▶ **What this task involves**
Find each line below that includes "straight", then copy it.
+++ Dataset records +++
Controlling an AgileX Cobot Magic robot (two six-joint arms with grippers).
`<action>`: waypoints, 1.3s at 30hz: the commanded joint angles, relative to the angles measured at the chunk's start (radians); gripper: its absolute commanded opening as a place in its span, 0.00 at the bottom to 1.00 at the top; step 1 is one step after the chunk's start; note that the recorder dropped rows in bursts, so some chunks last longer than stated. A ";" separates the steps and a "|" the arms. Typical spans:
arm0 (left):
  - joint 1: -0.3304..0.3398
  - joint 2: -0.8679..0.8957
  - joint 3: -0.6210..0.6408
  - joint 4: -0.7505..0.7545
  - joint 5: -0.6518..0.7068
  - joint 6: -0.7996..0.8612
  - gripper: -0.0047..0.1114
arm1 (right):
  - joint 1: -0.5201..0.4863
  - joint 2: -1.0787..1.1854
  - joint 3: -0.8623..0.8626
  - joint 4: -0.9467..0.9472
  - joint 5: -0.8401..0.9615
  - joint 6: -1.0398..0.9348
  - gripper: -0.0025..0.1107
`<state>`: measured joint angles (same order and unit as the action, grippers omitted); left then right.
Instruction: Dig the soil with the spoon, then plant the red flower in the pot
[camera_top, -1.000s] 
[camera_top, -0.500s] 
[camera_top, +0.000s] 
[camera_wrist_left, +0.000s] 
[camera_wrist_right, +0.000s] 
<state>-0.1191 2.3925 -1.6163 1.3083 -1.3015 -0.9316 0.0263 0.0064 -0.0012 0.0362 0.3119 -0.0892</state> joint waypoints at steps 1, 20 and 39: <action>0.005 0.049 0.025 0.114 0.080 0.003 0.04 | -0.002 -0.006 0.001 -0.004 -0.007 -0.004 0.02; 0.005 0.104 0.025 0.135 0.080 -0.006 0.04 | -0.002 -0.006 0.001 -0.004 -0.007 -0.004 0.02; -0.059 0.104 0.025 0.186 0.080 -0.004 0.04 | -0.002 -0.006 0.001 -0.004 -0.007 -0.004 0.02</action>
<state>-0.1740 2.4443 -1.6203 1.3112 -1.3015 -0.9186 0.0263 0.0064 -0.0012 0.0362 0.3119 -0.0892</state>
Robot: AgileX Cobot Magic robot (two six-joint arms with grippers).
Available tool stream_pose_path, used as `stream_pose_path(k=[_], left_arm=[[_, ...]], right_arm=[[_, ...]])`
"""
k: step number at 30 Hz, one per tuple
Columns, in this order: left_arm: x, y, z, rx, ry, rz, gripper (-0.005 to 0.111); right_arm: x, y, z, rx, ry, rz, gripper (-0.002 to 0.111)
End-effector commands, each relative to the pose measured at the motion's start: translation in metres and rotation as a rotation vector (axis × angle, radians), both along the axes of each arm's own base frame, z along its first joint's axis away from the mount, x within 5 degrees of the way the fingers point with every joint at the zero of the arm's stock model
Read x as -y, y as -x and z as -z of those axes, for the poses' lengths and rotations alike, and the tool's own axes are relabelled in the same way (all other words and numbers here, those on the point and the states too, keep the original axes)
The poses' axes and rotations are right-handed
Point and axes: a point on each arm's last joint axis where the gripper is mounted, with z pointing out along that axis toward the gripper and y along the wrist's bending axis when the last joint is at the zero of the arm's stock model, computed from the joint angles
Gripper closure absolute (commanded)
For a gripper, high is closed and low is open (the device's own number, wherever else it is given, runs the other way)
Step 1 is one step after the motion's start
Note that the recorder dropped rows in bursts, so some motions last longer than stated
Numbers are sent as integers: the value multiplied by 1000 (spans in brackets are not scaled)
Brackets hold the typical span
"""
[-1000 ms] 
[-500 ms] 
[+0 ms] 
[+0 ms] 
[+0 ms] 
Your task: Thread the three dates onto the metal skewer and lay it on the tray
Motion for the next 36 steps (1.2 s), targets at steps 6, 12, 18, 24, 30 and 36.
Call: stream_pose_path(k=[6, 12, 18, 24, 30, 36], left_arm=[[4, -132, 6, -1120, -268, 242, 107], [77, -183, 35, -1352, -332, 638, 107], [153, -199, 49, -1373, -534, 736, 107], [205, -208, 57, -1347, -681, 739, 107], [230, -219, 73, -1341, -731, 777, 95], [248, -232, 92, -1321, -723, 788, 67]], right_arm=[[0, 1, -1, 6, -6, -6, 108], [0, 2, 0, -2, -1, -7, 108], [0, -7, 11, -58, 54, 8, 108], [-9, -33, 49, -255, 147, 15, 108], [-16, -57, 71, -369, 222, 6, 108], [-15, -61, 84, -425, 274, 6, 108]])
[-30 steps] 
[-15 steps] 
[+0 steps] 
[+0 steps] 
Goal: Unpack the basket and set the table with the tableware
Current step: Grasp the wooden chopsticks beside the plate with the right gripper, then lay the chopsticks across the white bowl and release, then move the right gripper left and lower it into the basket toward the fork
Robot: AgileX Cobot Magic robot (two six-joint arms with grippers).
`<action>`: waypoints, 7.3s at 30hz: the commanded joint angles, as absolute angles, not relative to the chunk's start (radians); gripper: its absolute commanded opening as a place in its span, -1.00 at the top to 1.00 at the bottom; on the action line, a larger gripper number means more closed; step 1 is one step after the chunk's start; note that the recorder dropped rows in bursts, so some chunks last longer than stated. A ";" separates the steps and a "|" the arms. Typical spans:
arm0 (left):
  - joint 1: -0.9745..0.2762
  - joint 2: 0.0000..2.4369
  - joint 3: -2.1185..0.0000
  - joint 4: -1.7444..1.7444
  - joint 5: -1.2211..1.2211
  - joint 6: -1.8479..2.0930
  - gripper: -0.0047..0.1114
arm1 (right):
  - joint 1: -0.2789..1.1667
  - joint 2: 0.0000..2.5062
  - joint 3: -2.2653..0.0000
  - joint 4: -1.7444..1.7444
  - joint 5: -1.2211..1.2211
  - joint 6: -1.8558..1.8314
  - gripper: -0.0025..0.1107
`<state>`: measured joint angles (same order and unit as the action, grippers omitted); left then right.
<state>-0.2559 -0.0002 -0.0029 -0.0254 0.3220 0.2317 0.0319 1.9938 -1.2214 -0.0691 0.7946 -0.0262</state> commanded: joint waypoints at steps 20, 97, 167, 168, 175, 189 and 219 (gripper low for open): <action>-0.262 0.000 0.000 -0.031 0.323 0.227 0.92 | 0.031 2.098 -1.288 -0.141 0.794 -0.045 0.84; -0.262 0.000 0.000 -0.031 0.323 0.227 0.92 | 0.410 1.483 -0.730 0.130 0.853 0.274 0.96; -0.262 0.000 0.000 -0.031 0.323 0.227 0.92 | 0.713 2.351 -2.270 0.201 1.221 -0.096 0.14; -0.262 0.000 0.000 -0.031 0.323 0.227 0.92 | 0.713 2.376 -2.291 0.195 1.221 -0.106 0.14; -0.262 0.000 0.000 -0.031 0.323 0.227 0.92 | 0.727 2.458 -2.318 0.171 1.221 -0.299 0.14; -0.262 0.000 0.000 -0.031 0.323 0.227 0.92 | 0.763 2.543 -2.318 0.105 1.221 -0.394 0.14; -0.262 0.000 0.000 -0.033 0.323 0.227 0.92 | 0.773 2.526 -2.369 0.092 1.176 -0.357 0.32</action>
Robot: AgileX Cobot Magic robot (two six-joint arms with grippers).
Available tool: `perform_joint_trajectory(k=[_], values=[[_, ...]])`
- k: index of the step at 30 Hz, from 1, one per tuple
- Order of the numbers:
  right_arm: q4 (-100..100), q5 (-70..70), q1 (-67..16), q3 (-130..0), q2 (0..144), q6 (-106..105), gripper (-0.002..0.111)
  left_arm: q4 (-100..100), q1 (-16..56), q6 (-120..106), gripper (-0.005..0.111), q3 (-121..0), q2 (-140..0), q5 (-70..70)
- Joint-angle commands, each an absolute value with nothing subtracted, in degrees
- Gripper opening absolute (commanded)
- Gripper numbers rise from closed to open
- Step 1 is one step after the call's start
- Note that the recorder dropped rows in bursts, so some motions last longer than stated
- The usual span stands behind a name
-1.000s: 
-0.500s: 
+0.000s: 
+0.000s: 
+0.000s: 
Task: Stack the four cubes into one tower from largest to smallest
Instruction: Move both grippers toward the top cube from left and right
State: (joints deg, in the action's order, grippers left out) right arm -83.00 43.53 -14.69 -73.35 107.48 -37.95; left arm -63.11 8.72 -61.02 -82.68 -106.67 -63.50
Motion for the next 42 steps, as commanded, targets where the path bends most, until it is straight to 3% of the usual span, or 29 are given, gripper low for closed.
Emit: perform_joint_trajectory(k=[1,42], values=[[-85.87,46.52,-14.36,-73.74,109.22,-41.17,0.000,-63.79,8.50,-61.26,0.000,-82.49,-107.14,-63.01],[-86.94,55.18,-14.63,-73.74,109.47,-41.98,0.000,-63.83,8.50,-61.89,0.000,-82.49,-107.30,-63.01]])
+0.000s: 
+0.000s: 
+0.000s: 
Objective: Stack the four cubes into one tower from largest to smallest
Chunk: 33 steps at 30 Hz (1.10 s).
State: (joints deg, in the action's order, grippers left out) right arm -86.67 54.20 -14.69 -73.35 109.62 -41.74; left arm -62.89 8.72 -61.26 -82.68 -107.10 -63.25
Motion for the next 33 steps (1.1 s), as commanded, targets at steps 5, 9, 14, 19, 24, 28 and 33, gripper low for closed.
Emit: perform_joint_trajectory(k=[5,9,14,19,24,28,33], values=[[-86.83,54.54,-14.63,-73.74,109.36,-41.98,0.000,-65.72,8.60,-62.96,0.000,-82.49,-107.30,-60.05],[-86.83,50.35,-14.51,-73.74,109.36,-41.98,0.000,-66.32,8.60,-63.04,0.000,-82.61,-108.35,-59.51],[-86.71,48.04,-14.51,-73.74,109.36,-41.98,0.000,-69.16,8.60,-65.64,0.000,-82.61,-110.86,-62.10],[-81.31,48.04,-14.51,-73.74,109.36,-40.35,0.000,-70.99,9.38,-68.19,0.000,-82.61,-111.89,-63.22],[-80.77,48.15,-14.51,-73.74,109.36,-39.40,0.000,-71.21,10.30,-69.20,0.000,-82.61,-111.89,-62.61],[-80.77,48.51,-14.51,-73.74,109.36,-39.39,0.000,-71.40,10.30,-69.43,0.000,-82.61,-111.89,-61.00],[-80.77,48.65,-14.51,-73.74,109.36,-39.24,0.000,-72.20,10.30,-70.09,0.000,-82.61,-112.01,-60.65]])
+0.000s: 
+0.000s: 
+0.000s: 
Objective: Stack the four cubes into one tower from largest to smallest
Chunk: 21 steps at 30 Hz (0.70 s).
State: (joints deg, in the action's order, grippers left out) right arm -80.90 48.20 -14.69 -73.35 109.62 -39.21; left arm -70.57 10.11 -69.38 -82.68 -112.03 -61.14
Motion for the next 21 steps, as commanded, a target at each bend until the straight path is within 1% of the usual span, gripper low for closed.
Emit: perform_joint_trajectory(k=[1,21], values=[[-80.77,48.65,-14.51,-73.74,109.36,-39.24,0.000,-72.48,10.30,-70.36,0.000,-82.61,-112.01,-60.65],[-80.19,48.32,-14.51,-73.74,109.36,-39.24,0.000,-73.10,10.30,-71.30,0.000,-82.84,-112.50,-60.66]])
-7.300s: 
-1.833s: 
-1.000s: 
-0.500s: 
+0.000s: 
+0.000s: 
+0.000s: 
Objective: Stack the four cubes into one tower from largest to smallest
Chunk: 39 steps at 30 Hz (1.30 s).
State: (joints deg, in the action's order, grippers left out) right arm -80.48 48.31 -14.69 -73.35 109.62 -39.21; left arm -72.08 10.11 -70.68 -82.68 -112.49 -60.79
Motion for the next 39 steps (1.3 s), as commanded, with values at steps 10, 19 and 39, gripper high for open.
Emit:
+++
▶ **Reply to the task**
Motion for the next 42 steps, as commanded, targets where the path bends most, until it is straight to 3% of the usual span, or 29 are given, gripper low for closed.
Motion for the next 21 steps, as commanded, a target at each bend until the straight path is within 1% of the usual span, gripper low for closed.

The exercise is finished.